§ **WHAT YOU ARE ASKED TO DO**
Each line in the records below, from the one that contains "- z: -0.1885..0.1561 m" to the one that contains "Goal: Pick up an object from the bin", should be reproduced exactly, the first and last included.

§ **GIVEN DATA**
+---+
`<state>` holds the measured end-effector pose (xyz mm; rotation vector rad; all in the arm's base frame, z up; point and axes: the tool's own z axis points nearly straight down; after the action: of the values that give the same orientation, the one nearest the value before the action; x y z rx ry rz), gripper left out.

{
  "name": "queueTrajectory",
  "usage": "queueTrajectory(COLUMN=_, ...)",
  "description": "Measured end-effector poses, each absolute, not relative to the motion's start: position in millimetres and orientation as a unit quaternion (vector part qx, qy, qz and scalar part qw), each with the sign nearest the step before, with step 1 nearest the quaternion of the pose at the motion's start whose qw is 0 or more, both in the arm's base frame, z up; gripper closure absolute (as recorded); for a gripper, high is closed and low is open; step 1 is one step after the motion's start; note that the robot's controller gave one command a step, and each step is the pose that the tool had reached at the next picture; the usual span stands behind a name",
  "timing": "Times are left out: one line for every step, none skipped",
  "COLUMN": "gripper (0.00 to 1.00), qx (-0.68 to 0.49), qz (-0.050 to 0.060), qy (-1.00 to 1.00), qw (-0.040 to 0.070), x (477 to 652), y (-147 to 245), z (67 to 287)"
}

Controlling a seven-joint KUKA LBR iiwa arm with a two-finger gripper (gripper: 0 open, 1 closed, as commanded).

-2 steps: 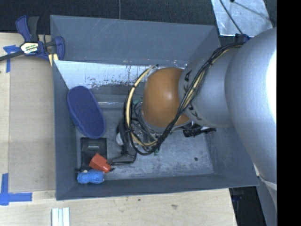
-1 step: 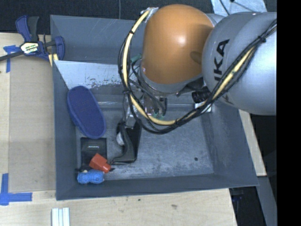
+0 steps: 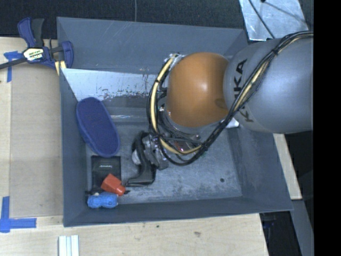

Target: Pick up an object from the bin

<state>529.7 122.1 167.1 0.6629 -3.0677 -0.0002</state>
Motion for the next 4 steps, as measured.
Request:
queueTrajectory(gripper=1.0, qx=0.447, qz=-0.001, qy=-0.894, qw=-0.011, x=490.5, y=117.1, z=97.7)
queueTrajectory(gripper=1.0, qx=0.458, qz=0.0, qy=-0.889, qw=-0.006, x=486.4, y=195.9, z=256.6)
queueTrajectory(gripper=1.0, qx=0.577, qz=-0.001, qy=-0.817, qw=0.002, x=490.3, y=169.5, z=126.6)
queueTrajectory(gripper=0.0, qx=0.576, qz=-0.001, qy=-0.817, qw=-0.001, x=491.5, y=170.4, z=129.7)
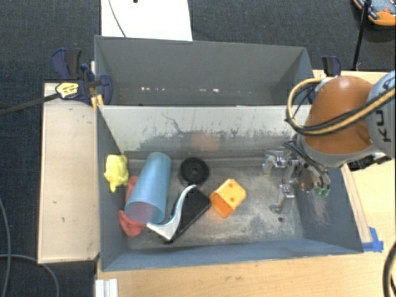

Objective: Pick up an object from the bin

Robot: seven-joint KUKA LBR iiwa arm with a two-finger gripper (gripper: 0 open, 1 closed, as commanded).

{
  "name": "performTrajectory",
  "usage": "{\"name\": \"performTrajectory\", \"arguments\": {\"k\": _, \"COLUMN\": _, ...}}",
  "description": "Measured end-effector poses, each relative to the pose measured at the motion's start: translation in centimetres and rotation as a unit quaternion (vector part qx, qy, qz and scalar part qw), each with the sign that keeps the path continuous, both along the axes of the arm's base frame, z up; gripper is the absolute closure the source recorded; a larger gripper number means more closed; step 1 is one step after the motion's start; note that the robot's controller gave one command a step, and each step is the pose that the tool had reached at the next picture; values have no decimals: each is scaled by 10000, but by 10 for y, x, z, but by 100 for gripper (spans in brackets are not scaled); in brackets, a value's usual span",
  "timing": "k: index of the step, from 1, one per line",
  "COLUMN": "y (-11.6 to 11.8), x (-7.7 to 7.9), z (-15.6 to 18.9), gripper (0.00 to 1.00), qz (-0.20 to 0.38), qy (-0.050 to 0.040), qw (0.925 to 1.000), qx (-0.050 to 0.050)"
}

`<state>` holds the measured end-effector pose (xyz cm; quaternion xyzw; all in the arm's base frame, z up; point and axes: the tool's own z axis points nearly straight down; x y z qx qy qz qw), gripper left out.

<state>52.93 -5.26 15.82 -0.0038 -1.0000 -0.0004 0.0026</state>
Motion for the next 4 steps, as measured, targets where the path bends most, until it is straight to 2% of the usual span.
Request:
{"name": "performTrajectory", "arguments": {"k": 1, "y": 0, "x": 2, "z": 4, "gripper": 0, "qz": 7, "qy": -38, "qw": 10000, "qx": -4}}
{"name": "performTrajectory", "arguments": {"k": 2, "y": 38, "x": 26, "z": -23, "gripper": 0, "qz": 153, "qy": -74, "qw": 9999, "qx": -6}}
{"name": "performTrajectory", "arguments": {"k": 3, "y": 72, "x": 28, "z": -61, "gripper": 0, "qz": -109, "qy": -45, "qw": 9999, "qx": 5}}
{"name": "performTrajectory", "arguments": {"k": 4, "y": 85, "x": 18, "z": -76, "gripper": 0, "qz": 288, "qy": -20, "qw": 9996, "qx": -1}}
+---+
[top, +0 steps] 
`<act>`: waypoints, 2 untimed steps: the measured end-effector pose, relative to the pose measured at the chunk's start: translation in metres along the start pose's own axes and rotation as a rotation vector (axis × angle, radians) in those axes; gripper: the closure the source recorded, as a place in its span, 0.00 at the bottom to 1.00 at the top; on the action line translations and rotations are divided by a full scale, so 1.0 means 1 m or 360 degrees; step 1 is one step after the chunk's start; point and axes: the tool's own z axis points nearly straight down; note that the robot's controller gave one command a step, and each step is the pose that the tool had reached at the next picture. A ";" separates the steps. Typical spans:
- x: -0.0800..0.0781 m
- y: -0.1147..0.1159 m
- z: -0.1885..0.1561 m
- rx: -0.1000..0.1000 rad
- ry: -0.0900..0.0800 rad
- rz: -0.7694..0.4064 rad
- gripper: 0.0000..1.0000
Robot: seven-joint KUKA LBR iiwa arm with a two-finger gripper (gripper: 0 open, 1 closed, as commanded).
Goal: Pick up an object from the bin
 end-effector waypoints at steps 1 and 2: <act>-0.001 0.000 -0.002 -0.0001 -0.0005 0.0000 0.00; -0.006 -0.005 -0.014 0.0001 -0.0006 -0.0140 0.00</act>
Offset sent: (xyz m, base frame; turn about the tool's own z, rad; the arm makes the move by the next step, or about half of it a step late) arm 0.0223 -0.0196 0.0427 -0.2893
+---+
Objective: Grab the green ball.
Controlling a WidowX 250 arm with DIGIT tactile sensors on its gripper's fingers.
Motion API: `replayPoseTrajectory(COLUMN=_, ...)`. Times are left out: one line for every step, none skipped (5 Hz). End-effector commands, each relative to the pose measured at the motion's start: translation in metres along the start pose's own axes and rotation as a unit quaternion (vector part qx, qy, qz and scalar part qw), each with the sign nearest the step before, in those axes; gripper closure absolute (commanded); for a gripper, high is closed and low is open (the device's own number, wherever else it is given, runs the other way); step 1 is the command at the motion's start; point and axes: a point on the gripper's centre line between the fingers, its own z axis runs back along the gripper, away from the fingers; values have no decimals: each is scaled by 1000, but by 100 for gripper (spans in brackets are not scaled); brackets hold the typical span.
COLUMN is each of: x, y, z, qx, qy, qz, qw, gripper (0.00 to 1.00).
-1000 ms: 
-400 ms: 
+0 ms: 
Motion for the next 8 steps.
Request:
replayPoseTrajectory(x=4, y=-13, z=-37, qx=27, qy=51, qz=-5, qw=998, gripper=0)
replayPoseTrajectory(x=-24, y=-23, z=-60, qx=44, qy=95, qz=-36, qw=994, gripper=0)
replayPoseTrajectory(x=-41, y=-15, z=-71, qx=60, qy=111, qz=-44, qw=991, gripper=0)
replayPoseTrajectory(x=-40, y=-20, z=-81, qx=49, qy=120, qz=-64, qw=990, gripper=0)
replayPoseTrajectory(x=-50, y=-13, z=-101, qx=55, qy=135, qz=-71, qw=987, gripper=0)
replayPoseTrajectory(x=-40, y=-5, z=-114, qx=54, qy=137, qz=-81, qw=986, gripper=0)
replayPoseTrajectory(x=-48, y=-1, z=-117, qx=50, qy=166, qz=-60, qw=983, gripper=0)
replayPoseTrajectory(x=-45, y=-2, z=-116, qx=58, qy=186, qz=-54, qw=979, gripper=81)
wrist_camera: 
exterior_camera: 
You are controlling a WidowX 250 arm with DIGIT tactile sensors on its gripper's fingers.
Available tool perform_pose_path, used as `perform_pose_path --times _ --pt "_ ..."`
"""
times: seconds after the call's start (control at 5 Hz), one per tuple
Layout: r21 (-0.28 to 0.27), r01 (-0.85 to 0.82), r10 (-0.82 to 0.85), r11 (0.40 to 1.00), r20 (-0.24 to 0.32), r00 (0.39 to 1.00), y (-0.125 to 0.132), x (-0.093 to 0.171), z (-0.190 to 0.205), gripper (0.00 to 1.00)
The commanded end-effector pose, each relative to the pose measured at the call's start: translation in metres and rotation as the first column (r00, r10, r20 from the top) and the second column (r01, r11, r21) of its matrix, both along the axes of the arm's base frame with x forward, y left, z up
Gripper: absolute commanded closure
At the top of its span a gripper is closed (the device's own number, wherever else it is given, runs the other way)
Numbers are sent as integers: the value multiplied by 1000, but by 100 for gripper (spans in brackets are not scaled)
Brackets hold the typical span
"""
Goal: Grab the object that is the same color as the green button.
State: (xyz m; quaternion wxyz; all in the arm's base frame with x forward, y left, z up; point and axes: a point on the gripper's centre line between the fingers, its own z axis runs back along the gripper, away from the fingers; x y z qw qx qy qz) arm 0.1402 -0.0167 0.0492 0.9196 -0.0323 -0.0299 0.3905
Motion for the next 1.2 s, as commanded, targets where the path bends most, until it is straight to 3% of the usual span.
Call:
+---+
§ **RESPONSE TO THIS EXERCISE**
- z: -0.1885..0.1561 m
- rx: -0.1000..0.1000 rad
- ry: -0.0900..0.0800 rad
- rz: -0.7694..0.4064 rad
- gripper: 0.0000..1.0000
Robot: seven-joint KUKA LBR iiwa arm with a two-finger gripper (gripper: 0 open, 1 closed, as commanded).
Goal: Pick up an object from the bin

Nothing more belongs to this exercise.